# [Work request]
Scan the material below for the string "where". Report every line that has it.

# [Excerpted data]
+--

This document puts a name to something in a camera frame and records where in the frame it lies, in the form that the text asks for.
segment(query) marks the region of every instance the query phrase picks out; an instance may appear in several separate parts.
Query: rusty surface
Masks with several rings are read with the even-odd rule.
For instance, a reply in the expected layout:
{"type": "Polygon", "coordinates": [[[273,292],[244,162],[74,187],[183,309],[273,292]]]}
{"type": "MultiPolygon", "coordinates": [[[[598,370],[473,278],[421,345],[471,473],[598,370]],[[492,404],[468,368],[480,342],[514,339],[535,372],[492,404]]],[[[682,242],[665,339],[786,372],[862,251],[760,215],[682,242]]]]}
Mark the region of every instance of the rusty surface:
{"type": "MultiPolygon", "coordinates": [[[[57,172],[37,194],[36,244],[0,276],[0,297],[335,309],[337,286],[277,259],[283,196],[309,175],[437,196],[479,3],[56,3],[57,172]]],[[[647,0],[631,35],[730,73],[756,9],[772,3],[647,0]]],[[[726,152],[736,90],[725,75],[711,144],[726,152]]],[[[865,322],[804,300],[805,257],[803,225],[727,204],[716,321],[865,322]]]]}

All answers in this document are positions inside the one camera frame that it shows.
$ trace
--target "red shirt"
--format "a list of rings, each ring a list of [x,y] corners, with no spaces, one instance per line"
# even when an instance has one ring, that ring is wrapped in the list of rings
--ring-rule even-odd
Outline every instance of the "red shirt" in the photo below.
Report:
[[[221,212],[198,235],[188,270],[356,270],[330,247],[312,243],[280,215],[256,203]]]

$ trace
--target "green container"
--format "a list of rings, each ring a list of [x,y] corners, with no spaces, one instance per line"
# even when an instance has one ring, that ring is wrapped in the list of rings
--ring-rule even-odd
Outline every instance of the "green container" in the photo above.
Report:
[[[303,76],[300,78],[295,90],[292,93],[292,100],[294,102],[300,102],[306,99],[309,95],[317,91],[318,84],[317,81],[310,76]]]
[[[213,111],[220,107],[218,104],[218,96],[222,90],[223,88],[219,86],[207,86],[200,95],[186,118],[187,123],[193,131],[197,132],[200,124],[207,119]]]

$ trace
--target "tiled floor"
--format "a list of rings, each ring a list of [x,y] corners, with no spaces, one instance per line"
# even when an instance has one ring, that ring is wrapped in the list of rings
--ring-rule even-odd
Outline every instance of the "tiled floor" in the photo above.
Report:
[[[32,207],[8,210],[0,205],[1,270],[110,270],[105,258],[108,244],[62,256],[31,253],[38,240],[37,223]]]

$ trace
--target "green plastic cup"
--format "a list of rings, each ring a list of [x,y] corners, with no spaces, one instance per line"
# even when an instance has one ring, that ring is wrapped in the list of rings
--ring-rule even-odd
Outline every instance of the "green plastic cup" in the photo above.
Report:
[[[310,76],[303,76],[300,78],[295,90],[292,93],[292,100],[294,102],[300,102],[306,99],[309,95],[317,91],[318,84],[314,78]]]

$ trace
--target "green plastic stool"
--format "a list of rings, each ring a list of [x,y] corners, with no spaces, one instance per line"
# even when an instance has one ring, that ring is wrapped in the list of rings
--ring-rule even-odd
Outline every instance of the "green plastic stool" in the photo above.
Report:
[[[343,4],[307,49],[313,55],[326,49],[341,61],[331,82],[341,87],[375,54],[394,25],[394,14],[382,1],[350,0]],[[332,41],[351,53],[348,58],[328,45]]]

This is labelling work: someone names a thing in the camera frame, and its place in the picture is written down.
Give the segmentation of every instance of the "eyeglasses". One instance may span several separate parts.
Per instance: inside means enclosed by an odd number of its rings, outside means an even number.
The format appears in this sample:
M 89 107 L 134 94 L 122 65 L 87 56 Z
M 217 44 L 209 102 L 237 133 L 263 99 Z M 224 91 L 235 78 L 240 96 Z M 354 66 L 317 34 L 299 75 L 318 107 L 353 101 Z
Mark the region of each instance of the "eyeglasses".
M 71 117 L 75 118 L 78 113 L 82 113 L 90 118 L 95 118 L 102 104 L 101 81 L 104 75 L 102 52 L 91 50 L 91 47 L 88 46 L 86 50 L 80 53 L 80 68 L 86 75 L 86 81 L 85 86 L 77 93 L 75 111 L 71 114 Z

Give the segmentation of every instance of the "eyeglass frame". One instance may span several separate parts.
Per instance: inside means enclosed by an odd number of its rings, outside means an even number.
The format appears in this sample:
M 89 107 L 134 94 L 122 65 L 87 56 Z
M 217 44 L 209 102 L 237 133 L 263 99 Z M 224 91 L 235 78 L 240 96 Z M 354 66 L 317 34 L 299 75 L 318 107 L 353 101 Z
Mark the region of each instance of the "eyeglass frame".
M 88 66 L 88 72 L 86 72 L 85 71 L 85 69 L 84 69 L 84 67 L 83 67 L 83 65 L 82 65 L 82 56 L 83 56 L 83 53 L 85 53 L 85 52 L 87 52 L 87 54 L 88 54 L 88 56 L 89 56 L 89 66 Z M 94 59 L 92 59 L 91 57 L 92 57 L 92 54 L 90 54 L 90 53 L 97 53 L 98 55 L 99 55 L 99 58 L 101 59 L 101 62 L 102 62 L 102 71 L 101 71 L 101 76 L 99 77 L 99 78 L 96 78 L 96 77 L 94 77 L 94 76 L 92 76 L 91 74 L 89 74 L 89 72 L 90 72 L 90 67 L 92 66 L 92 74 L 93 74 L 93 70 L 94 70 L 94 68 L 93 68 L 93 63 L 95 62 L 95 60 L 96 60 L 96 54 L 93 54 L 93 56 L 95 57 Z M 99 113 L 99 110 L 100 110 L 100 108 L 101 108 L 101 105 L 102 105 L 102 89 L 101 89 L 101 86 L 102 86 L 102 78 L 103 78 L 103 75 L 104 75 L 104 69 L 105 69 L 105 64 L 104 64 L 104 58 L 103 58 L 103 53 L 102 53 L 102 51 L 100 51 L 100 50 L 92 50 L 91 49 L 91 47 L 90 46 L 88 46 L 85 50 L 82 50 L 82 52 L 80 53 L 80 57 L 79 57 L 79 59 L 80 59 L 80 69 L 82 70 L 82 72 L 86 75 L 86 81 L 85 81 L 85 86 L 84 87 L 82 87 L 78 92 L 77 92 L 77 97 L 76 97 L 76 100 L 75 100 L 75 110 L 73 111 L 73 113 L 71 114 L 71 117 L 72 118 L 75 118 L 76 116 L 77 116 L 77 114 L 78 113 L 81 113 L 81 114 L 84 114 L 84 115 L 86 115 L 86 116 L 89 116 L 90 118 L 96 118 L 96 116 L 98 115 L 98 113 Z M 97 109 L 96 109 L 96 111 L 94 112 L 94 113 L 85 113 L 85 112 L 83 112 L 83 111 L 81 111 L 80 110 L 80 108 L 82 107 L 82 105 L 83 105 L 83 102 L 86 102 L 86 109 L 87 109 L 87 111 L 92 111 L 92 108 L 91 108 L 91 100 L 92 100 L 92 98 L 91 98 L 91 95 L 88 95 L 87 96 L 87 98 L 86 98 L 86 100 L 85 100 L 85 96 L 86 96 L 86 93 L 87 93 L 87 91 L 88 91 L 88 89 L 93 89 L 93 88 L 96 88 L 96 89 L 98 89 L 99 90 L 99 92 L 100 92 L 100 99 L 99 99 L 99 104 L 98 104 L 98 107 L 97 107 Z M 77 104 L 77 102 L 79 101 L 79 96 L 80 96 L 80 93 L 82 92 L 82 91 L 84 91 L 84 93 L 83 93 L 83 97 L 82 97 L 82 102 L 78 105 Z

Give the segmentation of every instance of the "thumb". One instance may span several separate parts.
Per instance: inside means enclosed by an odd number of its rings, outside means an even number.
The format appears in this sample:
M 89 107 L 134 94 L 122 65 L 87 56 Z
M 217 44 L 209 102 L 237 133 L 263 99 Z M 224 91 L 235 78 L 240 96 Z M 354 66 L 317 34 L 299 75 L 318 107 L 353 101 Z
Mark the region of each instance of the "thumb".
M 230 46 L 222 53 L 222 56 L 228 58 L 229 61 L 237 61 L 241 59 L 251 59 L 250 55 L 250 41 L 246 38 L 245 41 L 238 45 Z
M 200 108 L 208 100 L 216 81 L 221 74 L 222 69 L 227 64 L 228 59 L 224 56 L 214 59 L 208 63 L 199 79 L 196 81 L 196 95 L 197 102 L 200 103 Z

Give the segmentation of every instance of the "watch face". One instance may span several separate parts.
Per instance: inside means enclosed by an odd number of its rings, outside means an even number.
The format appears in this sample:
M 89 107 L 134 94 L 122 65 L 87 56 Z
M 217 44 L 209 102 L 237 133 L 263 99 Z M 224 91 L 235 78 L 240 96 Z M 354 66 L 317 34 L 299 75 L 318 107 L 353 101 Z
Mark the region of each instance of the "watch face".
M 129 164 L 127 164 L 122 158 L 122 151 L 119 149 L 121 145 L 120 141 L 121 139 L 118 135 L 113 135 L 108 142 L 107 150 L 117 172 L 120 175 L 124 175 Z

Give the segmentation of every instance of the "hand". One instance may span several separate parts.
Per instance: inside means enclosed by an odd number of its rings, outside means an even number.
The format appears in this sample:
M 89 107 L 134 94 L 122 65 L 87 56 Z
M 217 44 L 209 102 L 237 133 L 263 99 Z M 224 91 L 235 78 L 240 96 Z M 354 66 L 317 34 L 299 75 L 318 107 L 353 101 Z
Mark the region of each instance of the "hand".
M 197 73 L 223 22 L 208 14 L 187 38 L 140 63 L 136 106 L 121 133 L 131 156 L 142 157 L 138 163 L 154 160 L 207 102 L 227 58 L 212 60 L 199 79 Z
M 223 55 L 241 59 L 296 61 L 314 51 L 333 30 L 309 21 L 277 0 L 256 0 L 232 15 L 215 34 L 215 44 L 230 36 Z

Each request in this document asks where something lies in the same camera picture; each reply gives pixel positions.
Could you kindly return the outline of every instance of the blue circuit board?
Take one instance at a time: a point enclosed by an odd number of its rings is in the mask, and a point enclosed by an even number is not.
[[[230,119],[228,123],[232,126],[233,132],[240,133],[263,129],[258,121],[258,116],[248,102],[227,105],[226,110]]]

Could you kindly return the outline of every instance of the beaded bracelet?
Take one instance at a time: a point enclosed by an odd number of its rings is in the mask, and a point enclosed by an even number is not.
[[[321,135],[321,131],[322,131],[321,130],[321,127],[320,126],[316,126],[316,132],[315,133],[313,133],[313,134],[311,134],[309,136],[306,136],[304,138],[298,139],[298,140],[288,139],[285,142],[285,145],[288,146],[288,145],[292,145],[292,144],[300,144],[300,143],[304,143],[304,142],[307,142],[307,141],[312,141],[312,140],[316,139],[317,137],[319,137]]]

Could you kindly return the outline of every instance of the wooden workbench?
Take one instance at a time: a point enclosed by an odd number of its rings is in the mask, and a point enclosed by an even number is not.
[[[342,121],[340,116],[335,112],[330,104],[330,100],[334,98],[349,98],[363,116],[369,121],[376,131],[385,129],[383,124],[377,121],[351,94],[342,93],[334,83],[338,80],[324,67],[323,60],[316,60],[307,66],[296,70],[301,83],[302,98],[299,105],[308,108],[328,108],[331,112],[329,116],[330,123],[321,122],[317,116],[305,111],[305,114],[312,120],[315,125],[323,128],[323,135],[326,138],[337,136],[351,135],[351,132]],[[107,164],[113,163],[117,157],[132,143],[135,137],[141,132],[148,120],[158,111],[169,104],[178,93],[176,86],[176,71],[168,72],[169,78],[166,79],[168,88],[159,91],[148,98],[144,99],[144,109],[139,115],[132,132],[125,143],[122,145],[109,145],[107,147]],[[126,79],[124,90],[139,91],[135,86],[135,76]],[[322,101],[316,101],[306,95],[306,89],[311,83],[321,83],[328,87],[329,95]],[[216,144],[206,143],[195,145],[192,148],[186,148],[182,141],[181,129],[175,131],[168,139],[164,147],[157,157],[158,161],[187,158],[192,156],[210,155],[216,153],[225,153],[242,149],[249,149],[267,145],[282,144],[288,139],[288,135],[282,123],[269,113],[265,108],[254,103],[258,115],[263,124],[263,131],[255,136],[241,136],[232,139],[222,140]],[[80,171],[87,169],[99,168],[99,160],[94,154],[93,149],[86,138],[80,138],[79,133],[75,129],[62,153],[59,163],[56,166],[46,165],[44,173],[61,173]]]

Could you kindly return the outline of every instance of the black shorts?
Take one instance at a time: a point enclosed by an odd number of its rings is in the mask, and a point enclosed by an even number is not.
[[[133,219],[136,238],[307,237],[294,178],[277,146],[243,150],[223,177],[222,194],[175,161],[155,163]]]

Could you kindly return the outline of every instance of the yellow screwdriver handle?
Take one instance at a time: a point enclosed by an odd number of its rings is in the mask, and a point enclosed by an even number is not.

+--

# [Finished task]
This document puts a name to something in a camera frame and records where in the frame it lies, in the form that the text asks for.
Each request in this document asks where something lies in the same camera picture; each reply gives pixel positions.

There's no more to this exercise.